When friends used to suggest that McCain was a stealth moderate, I urged them to look at his voting record, which was about as moderate as Strom Thurmond's.
But now even his record has become irrelevant, since to become the front runner McCain has jettisoned many of his past positions. The Bush tax cuts: McCain voted against them as a senator, but now says he would make them permanent as president. Immigration: he cosponsored a bill in 2005 to make it easier for those in the country illegally to become citizens, but now says that if his own bill—his own bill!—came to a vote on the Senate floor, he would vote against it. After Columbine, he called for more gun control; after Virginia Tech, he said more gun control was unnecessary.
Sen. James Webb has been trying to nail McCain down on a revamped GI Bill that would fund education for veterans. But the closest McCain has come to a position is to say he needs to examine it more closely. Both Obama and Clinton support the bill, and it's fair to assume that neither senator has any more leisure time than McCain. If the point is that the Republican candidate is incapable of multitasking, that's something he might want to lick before he becomes president, a job in which, to paraphrase the White Queen from "Alice in Wonderland," a person is often asked to tackle six impossible things before breakfast. Or maybe it's just safer not to take a position than to take one, to try to be all things to all people by being nothing at all.

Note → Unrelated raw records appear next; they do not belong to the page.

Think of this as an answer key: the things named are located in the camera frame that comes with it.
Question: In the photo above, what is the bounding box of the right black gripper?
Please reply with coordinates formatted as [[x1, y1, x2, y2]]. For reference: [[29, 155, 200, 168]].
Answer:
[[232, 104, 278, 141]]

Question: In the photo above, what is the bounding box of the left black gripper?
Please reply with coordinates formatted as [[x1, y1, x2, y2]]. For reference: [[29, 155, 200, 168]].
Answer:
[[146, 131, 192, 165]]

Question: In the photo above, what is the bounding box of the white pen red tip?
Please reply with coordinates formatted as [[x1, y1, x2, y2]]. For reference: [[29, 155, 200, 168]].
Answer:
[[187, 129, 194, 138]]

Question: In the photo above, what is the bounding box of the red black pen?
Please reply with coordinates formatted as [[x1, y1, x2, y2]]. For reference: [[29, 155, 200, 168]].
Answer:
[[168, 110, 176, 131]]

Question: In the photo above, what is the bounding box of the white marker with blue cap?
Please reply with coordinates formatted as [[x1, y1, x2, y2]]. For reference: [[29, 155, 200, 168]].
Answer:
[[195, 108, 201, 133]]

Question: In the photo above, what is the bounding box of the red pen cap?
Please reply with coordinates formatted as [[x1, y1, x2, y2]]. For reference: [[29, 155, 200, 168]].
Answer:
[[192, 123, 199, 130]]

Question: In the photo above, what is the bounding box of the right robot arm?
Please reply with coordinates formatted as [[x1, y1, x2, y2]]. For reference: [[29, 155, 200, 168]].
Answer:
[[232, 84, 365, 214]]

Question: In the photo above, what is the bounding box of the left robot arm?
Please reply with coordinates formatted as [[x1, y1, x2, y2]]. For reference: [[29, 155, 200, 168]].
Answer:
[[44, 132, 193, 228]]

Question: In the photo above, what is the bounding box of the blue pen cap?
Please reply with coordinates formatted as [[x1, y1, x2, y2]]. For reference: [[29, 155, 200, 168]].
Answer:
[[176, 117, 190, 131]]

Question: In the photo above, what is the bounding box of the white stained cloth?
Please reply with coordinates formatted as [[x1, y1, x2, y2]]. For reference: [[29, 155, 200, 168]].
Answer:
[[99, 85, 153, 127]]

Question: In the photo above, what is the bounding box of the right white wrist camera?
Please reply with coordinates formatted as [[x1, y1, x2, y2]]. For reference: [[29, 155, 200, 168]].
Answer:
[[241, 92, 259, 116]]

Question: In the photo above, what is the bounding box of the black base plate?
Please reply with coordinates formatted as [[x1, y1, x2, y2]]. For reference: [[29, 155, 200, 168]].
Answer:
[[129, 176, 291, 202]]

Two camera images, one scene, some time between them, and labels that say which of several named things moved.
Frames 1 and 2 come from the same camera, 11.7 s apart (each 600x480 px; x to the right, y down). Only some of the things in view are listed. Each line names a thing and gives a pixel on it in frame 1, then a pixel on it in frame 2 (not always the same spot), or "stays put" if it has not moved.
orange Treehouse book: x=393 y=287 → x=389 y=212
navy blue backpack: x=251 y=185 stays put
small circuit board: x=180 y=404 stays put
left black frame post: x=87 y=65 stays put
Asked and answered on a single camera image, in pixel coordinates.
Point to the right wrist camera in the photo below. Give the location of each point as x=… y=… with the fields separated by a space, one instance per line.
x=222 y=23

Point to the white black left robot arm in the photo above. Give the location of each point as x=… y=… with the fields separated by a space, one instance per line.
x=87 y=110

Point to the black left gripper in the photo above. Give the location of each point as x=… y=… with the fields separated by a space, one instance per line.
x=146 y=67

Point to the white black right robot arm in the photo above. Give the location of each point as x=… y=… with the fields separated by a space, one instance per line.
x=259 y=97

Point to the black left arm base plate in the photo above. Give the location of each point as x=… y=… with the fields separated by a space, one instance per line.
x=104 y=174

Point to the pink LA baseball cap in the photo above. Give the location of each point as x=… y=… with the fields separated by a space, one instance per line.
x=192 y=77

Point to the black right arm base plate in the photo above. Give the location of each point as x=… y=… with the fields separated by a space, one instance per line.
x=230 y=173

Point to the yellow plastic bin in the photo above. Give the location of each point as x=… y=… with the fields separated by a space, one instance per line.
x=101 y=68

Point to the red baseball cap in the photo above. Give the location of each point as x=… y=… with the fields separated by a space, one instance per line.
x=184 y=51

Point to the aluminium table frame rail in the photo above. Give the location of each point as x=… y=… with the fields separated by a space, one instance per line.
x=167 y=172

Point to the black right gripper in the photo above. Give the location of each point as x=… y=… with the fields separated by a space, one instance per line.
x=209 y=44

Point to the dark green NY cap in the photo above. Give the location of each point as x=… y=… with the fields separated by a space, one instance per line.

This is completely at odds with the patented McCain persona, the alleged guy who speaks his mind without fear or favor. His notorious irascibility is often mistaken for principled candor, but experience teaches that McCain's principles remain consistent now only when they appear to lead to the West Wing. Sadly, no one understands better the personal cost of such pandering. In 2000 he was asked about the Confederate battle flag, which flew from the capitol dome in South Carolina. McCain first called it a "symbol of racism and slavery," then backed off with a "clarification" that described it as a "symbol of heritage." Later he admitted, "I feared that if I answered honestly, I could not win the South Carolina primary. So I chose to compromise my principles."